AVG Anti-Virus Free has been my antivirus of choice for the past five or six years. I like its ease of use, its moderation in system resources usage and the fact that it hardly shows any window or notification. I’ve installed and tried every single new version, including AVG Anti-Virus Free 9.0, which came out only yesterday and works really well – as usual.
But I have to say that this latest version includes also some annoying little features I didn’t like at all, chiefly regarding my browser configuration. For me, browser settings are untouchable and no program should be allowed to mess with that – not even my dear old AVG Anti-Virus. I hope this is not the beginning of the end for our relationship… well, as long as I have a way to revert those changes, it won’t be.
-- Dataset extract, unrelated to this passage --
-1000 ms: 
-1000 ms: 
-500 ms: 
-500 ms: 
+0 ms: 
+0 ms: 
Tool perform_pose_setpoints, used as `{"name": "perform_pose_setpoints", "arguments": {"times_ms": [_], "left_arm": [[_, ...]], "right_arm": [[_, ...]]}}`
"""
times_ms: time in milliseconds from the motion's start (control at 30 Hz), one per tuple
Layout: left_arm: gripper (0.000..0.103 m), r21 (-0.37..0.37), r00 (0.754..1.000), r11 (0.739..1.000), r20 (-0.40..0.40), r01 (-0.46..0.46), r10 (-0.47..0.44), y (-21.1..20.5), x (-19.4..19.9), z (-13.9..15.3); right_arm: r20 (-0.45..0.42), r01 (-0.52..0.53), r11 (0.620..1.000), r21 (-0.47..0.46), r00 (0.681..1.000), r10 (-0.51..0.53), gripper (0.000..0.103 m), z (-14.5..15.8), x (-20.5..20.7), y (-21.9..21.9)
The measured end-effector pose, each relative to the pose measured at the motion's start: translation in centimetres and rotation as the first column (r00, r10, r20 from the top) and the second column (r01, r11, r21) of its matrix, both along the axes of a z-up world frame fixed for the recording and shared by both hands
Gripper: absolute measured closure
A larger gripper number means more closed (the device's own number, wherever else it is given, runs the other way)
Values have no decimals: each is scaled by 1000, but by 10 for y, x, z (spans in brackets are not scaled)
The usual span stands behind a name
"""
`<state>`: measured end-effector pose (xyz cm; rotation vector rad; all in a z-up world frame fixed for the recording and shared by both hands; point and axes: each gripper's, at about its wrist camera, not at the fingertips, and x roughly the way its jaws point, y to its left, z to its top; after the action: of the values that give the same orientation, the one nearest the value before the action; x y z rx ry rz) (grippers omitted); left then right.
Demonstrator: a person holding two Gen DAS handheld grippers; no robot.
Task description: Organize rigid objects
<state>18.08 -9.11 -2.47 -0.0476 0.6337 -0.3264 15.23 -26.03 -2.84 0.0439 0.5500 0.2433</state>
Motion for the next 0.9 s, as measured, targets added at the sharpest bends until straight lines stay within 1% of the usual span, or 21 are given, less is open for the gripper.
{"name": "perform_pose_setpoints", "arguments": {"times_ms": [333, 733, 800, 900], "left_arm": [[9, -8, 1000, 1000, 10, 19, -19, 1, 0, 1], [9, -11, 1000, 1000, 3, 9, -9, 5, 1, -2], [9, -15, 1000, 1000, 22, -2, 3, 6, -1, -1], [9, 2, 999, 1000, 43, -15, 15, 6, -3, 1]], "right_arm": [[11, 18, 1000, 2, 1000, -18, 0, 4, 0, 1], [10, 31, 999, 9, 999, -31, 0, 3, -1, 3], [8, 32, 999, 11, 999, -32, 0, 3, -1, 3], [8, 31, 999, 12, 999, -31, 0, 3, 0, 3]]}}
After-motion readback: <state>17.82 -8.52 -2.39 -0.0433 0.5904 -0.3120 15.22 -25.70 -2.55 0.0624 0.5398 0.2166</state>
So, what does AVG change in your browser? First, the installer includes the AVG Security toolbar for the browser. There’s nothing wrong with this toolbar; actually, it’s actually a nice security addition for your browser. But if you don’t pay attention, you’ll also let AVG change your default search engine to Yahoo!.
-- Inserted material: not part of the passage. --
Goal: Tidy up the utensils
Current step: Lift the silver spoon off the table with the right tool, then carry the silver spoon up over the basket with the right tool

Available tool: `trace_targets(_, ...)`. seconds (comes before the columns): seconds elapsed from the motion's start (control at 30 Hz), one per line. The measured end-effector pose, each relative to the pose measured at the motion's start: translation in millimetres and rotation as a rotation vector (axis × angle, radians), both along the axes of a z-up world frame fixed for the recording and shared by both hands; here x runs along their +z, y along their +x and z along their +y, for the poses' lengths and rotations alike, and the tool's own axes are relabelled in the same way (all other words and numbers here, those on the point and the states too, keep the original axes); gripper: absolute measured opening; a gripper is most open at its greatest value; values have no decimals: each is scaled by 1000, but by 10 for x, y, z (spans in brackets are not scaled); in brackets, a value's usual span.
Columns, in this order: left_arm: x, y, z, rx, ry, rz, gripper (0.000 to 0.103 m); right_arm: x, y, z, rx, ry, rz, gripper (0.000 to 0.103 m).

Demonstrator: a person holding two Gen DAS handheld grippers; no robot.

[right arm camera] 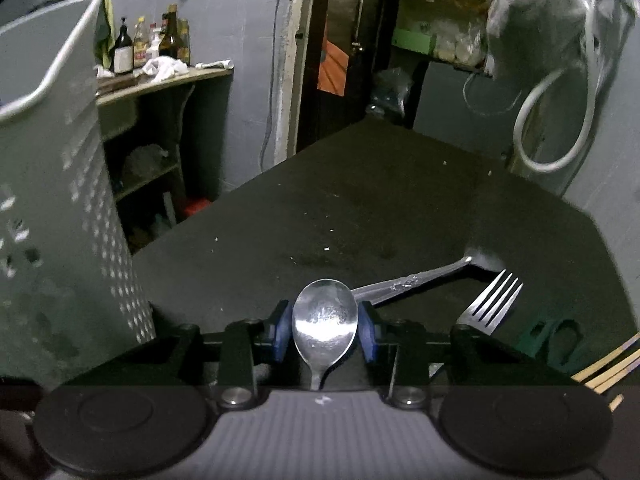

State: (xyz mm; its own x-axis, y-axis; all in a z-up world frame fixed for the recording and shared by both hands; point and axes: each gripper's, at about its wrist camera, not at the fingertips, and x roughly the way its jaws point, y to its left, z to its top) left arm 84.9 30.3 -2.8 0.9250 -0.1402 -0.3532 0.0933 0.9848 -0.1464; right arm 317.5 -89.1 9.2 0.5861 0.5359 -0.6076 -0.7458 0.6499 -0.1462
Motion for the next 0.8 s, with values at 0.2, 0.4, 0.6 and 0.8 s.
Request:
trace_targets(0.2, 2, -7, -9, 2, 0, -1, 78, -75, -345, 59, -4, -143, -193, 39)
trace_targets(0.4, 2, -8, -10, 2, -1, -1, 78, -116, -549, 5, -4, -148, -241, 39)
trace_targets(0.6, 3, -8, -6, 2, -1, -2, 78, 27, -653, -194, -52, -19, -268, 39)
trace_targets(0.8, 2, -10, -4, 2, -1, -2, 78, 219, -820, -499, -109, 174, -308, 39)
Of course, if you did miss that option and let AVG change the search engine, you can always change it back to Google (or whichever you use) within the web browser. The funny thing is that AVG Anti-Virus will warn you as if it was some piece of malware trying to modify your browser settings!
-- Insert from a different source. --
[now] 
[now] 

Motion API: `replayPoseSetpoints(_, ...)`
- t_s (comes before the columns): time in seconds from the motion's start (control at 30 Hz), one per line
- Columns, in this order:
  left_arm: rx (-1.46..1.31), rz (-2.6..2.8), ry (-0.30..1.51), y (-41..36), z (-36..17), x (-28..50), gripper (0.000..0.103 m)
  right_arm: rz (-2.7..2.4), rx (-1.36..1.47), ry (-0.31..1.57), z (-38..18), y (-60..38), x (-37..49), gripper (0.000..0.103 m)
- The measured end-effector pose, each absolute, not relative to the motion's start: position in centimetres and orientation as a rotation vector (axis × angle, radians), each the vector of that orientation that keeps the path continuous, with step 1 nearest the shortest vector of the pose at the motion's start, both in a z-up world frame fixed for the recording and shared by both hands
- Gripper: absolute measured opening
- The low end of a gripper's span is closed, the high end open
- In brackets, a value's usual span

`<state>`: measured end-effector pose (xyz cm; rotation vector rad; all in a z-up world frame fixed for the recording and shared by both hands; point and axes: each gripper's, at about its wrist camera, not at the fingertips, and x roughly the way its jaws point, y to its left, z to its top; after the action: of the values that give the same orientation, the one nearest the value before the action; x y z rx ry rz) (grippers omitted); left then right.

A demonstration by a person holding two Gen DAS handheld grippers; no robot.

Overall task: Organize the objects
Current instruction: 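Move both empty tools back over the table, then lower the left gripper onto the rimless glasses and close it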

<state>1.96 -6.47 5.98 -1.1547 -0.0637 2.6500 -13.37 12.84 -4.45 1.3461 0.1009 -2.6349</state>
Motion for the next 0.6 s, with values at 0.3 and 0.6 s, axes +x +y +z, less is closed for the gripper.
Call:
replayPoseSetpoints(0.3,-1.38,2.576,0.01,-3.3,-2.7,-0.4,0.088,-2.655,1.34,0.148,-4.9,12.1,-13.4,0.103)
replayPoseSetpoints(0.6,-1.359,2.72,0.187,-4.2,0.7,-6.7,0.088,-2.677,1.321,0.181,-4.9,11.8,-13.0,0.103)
All you have to do is click the icon on the system tray and confirm the change in the following dialog window.
Another thing AVG Anti-Virus changes – and this time, without letting you know – is the New tab page. Once the AVG Toolbar is installed, your New tab page will look like this:
If you prefer to use the standard blank page instead, click the small black arrow beside the AVG logo on the AVG Toolbar and select Options. Then click Advanced Options and untick “Show Yahoo! search box on new tabs in the browser”. That should bring you back to the standard New tab page.
Like I said, the changes that AVG Anti-Virus 9 applies to your browser are not critical and won’t affect the browser functionality or compromise your system’s security. But it’s the kind of detail that can make you immediately dislike a program, and even switch to another one if the long run. I just hope AVG Anti-Virus doesn’t go any further in this direction, so I don’t have to take any drastic action like changing antivirus provider!